Loot: How much would a lower-end safe actually cost?
Murthy: Our range is from about $35,000 to $205,000, for standard sizes.
Loot: Why such a range in price?
Murthy: A $35,000 safe is much smaller, it’s lighter-weight, and it’s meant more for a condo in New York City, whereas if you have a ranch in Texas — well, the jewelry in it can be worth the same amount, but you have less security. So you’ll need a much heavier safe.
Loot: Could someone pick the small safe up and take it away?
Murthy: It’s not just a challenge for the small safes; it’s a challenge for the 2,000-pound (907 kilos) safes as well. If you put wheels underneath it, anything can be taken away. So we bolt safes to the floor with special bolts, and in addition we have the clients connect them to their alarm system.
Loot: Do you have stories of people trying to crack your safes?
Murthy: People have tried to do things like pry one open with a crowbar, but they can’t even get started with that.
Loot: No high-end heists?
Murthy: Our safe is protected by two glass plates. So if you try to drill the lock, unless you have the exact 132nd-of-an-inch location to drill, you’re going to shatter the glass, and then the wires and deadbolts are released and the safe can’t be opened. So with two glass plates, even if you get past one, you have to know where the other one is. Nothing is impossible to open, but it’s virtually impossible.
Loot: What kind of scenario could you envision where someone actually would break into the safe?
Murthy: What opens the safe is if someone has a gun to you or your family members. Then you open the safe. If someone is looking for jewelry, we suggest you just give it to them. It’s just not worth it. By the same token, though, you can type in a special code that opens the safe, but sends an alarm that there’s a burglary in progress.
Loot: What’s the most elaborate safe you’ve ever done for a male client?
Murthy: It was in Tijuana. One of the most beautiful homes I’ve ever seen, and surrounded by giraffes and zebras. In his closet we built a custom walk-in safe, which is harder to do than you would imagine — it still has to be fireproof and secure.
Loot: And for women, I assume it’s custom jewelry?

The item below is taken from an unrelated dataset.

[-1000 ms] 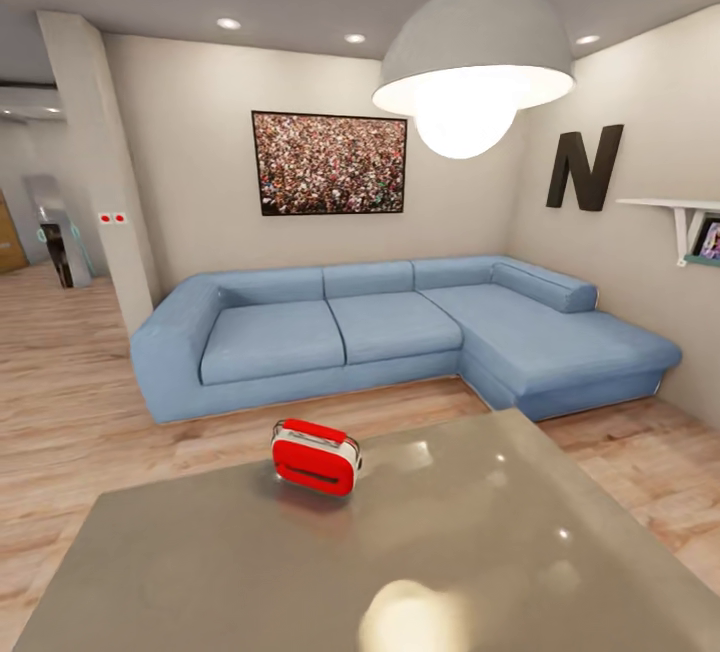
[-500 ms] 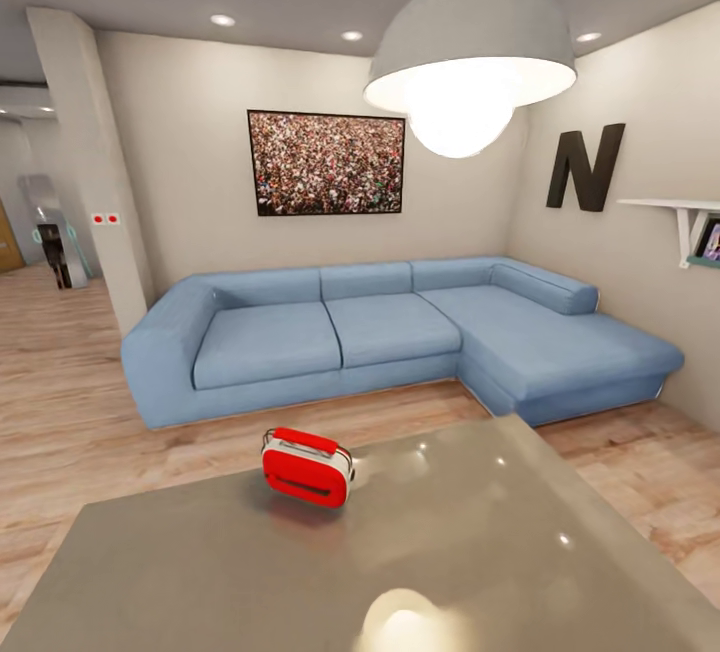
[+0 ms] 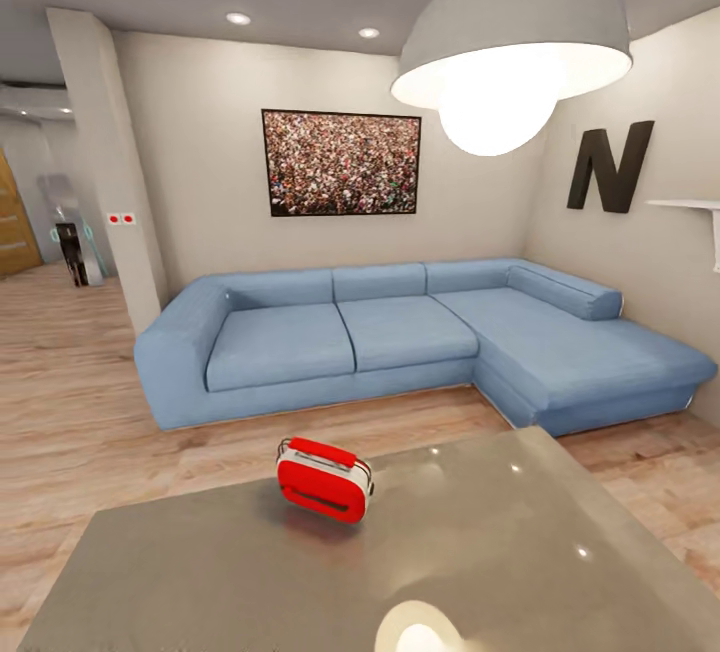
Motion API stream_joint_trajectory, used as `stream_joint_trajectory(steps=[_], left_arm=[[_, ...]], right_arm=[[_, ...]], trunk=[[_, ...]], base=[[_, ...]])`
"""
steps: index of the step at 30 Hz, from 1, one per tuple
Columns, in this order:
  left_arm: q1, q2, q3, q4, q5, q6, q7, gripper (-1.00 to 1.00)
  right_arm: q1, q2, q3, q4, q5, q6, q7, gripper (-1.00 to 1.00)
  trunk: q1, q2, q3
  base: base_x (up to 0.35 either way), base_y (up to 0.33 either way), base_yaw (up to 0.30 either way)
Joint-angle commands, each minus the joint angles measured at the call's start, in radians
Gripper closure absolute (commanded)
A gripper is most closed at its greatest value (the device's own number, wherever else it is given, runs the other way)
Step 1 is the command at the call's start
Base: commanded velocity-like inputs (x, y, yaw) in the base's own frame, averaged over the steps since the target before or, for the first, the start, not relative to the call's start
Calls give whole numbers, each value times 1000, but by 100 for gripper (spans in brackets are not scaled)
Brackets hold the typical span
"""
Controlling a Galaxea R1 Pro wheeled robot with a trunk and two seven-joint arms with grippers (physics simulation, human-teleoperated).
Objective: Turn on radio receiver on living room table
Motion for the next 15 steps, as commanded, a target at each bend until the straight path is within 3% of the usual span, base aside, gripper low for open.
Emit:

Murthy: Someone came into the store with a sack full of jewelry, a king’s ransom, and asked, “Oh, could you design a safe for this?” I said to my assistant: “Lock the door to the store, right now.”
Loot: What’s the most outrageous piece of jewelry you’ve designed a safe for?
Murthy: There was a Saudi princess living in Washington, D.C. She had a bracelet which went from her wrist to her forearm, completely hand done, with the most exquisite rubies, sapphires and emeralds. We made a little home for it in the safe.
James Tarmy reports on arts and culture for Bloomberg Muse, the arts and leisure section of Bloomberg News.